NAY PYI TAW – Robbery in broad daylight.

That, in a nutshell, was the assessment of Association of Boxing Alliances of the Philippines (Abap) executive director Ed Picson after his wards finished with only three gold medals in the 27th Southeast Asian Games.

An old hand in amateur boxing, Picson said they could have easily won five to six gold medals, but a couple of hometown decisions prevented them from dominating the boxing competitions which came to a close late Saturday at the Wunna Theikdi Indoor Stadium here.

He cited the disgusting setbacks suffered by flyweight Rey Saludar in the semifinals as well as bantamweight Nesthy Petecio and welterweight Wilfredo Lopez in the finals to Burmese opponents.

Two-time Asian Games gold medalist Saludar, for one, was way ahead in the score sheet against his Burmese opponent. But he suffered a small cut in his eyebrow, enough for doctors to step in, stop the fight and declare victory for the hometown bet.

With that, only light flyweight Mark Barriga, bantamweight Mario Fernandez and women’s light flyweight Josie Gabuco emerged with a gold medal each, putting Abap one mint shy of matching its output in Indonesia two years ago.

“I’m not satisfied with our performance. It could have easily been five to six gold medals for us,” Picson said. “It was unfair to us, to the federation and our players. All our efforts went to naught. I was very disappointed.”

The boxing competition in the SEA Games hasn’t been squeaky clean. In fact, in the 2007 SEA Games in Nakhon Ratchasima, Thailand, 12 Filipino boxers surrendered the gold medal without throwing a single punch after crying that Thailand was manipulating the outcome of the bouts.

Picson hinted that the same thing happened in this year’s Games.
After all, the SEA Games isn’t supervised by the world-governing International Boxing Association, but by the Asian Boxing Confederation, a body which has a tender spot for the host country.

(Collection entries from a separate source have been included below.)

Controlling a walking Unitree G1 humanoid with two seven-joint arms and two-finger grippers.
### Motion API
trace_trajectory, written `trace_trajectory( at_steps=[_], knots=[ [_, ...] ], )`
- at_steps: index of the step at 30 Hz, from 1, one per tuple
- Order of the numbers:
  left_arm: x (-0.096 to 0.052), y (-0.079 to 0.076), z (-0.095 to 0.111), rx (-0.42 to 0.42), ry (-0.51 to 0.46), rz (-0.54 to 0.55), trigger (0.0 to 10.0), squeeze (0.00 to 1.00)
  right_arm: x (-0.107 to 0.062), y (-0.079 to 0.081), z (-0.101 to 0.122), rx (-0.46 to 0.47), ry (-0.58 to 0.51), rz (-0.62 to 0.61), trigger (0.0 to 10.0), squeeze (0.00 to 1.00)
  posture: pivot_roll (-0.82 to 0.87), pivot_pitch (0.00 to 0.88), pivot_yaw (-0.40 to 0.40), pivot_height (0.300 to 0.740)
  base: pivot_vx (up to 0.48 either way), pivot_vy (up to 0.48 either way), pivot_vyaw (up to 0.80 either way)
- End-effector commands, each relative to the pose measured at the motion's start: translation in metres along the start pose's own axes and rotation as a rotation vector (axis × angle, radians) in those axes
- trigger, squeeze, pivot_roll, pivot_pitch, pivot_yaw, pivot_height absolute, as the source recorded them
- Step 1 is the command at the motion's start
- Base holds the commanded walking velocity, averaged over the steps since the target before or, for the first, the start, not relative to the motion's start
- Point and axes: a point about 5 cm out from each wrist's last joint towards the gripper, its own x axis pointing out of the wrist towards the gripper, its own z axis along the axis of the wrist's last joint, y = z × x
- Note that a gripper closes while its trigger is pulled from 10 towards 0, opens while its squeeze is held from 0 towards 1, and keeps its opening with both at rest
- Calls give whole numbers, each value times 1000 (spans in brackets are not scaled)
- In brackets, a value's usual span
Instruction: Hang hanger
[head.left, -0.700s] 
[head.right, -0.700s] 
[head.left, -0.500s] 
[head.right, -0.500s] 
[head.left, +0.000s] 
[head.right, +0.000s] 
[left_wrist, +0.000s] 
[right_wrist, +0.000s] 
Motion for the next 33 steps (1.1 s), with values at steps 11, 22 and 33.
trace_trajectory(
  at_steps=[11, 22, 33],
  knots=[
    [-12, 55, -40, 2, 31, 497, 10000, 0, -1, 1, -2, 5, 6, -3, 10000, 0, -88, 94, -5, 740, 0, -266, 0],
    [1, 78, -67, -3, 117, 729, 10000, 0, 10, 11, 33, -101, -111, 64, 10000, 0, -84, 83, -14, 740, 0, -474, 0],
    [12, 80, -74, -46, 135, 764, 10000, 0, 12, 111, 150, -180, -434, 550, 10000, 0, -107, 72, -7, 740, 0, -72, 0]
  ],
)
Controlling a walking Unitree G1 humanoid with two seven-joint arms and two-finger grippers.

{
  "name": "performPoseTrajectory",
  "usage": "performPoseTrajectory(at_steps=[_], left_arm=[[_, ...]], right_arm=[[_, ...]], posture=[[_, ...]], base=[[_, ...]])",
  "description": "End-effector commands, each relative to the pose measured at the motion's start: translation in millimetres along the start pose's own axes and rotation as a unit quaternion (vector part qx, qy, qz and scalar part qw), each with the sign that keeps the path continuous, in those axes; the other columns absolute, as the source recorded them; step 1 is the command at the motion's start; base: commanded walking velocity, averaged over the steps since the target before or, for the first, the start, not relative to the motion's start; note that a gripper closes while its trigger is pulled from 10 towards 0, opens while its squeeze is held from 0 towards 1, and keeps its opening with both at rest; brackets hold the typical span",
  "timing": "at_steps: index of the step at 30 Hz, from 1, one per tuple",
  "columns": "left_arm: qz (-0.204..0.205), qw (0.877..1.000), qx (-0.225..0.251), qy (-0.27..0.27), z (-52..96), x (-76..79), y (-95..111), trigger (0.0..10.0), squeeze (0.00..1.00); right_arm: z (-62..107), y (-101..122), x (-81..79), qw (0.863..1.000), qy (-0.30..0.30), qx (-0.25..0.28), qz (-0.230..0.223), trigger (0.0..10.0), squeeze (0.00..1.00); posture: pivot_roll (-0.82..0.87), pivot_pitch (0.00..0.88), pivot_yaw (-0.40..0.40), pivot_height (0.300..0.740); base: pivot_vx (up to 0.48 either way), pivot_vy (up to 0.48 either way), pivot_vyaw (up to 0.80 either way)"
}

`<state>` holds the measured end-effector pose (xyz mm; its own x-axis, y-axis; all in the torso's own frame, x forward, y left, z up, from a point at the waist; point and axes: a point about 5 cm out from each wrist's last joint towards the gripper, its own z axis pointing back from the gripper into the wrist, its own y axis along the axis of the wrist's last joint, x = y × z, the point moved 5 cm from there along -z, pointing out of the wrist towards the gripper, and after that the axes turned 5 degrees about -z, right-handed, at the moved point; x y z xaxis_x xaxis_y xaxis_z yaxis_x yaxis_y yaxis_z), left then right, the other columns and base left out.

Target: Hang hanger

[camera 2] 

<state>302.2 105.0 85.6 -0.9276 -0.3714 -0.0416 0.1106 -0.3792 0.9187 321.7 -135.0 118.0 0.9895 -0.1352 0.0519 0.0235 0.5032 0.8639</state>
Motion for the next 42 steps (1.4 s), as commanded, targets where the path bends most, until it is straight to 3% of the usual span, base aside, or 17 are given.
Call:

“These people don’t take the SEA Games seriously. They’re treating the SEA Games as a minor tournament. They don’t mind that we invest a lot of time, effort and energy just to win the gold medal,” he said.

“I didn’t ask them for any special treatment to my boxers. All I asked was at least to be fair and don’t take us for a ride by giving us hometown decisions. It’s just so unfair.”

“So if I will be asked what we accomplished in this year’s SEA Games, I’ll tell them that we’ll be bringing home, three gold medals, three silver medals and three hometown decisions.”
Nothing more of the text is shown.